In a short circuit, the voltage would stay depressed and energy would be requested every clock cycle. Too many consecutive switching requests would trigger a protective restart that reduces energy to the output.

Because switching only occurs when required, efficiency is higher than a conventional PWM drive at light load. On-off control also does not require loop compensation as it is a non-linear system.

The start-up and operating power are derived directly from the DRAIN pin, eliminating the need for a bias winding and associated circuitry.
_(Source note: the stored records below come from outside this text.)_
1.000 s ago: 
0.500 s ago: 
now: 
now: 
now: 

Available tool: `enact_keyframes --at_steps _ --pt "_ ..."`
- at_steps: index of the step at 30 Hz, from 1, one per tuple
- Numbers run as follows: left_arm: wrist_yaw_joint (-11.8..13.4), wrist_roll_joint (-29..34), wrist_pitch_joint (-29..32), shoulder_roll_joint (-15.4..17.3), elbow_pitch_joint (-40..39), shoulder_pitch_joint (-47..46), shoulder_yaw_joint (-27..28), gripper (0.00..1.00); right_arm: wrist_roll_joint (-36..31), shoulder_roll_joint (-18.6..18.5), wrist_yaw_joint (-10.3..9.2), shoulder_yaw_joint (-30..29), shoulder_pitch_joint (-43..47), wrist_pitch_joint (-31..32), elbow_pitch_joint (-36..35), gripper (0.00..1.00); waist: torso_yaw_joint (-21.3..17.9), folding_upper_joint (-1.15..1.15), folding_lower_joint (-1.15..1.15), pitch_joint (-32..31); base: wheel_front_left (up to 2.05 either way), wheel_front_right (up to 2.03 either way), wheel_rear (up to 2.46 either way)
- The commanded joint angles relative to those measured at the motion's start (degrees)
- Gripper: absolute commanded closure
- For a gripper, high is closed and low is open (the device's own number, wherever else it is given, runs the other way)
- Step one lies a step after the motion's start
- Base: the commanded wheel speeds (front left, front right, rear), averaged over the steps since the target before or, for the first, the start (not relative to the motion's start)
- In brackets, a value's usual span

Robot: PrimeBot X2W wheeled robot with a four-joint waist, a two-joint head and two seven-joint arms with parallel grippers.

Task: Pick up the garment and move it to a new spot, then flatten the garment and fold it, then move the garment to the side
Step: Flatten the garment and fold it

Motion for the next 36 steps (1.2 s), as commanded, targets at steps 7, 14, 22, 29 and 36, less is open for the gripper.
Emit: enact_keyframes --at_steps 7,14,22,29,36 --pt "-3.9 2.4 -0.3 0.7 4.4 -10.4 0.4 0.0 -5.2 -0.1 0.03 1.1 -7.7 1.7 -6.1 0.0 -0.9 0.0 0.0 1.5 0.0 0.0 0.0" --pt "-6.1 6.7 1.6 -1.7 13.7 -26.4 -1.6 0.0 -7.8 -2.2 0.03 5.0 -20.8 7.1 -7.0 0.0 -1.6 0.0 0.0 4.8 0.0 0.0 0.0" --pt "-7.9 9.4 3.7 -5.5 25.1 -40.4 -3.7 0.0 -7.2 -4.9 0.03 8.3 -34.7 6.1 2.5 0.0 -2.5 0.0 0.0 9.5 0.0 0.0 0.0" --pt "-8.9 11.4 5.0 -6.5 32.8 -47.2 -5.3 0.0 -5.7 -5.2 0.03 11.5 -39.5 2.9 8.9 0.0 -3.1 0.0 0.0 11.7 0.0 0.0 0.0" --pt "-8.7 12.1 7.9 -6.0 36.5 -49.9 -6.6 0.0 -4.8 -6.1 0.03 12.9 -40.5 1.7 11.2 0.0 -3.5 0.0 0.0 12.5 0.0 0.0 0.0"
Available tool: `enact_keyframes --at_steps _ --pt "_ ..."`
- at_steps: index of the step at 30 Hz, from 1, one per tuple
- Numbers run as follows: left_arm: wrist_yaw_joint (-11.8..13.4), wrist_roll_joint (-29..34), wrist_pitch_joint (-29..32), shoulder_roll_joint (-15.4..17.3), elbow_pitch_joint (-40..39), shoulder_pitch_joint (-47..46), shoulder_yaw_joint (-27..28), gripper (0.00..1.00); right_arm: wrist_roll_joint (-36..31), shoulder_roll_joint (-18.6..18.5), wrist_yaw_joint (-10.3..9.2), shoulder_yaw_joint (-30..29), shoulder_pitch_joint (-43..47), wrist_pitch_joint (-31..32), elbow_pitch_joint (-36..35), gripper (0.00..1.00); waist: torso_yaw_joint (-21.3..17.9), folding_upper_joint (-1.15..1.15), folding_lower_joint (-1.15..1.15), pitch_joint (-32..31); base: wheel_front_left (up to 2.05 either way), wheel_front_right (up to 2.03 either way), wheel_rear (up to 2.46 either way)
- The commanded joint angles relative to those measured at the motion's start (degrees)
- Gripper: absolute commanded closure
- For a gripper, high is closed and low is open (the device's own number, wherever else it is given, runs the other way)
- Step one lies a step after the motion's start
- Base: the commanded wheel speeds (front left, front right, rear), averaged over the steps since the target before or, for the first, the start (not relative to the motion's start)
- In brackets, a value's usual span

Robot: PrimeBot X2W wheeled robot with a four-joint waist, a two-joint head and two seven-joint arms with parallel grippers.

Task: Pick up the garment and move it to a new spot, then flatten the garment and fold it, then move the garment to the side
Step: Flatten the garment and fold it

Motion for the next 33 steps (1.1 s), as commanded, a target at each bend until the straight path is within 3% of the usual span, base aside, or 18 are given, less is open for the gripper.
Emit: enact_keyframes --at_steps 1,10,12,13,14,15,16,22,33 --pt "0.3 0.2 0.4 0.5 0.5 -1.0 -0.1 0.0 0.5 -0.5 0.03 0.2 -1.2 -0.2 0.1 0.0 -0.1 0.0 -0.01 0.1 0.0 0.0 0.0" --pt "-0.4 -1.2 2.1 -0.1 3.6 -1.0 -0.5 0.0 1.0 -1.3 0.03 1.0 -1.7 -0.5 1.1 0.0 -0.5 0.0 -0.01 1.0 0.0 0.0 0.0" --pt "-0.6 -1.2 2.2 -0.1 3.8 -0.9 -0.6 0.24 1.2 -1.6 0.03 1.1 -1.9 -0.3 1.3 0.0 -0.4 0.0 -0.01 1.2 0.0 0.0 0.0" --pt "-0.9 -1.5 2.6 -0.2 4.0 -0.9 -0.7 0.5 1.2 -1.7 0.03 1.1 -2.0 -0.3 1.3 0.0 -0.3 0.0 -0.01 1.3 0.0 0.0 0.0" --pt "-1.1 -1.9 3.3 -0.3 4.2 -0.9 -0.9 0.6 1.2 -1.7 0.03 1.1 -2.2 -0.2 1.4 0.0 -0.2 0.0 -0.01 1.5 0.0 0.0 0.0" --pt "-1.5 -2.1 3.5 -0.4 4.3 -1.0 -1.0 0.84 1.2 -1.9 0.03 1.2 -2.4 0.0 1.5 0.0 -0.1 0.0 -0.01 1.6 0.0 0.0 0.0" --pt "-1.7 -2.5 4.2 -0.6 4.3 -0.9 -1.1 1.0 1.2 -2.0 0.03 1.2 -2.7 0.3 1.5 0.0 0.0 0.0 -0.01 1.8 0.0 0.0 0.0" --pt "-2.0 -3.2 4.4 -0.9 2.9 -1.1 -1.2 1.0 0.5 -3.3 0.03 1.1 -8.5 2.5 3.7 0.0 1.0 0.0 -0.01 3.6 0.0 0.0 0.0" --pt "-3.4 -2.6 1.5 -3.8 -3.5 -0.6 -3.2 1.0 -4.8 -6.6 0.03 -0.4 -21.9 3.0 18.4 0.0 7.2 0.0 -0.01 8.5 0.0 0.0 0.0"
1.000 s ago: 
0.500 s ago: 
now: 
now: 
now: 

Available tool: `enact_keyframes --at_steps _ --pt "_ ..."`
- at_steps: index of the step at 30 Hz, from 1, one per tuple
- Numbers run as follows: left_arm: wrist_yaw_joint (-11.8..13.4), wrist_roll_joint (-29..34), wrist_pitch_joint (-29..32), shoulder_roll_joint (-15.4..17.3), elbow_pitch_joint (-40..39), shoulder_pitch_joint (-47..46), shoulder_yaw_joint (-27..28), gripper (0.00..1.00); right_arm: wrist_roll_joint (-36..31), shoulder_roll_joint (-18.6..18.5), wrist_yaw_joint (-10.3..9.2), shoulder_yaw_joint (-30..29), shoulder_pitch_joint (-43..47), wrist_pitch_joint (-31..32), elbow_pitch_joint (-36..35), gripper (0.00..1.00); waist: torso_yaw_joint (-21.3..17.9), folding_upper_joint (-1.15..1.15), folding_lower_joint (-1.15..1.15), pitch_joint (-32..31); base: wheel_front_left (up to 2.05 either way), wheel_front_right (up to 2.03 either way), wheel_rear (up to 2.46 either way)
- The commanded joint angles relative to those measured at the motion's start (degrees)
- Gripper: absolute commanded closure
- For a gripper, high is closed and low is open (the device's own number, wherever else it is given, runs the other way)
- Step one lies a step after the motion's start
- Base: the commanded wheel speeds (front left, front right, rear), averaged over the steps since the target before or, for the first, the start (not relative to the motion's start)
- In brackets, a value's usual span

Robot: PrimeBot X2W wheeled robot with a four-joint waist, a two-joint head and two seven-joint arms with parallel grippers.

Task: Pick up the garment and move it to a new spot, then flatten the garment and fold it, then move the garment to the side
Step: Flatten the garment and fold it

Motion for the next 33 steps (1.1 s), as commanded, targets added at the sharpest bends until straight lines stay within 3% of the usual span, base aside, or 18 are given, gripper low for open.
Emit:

At 100% load, when a nefarious magnetic field is applied to the transformer of a conventional design, the LinkSwitch-XT2 is forced into auto-restart by the following process:

1. The applied field causes primary inductance to fall by up to 50% of its nominal value (1338 μH)

2. With lower inductance, the core stores less energy during each switching cycle

3. To continue supporting 100% power, the controller adds additional switching cycles to deliver the lower amounts of energy more often

4. A long series of consecutive cycles at full frequency, is interpreted as an output short circuit and a protective auto-restart is initiated. The power supply is unable to switch normally – repeatedly attempting to restart.

To prevent auto-restart in the presence of an external magnetic field, the initial primary inductance needs to double from 1338 μH to 2676 μH. Due to the ferrimagnetic effect described, the application of an external field can reduce the inductance by up to 50% to 1338 μH. With an inductance of 1338 μH, the power supply can start up and support 100% load without entering auto-restart.

Component selection and placement can also help improve resistance to magnetic interference. To keep any magnet from getting too close to the transformer, tall components such as bulk, Y, and output capacitors, are located around the transformer to create a barrier (Figure 3). The use of a low-profile bobbin also increases the effectiveness of the ‘component barrier.’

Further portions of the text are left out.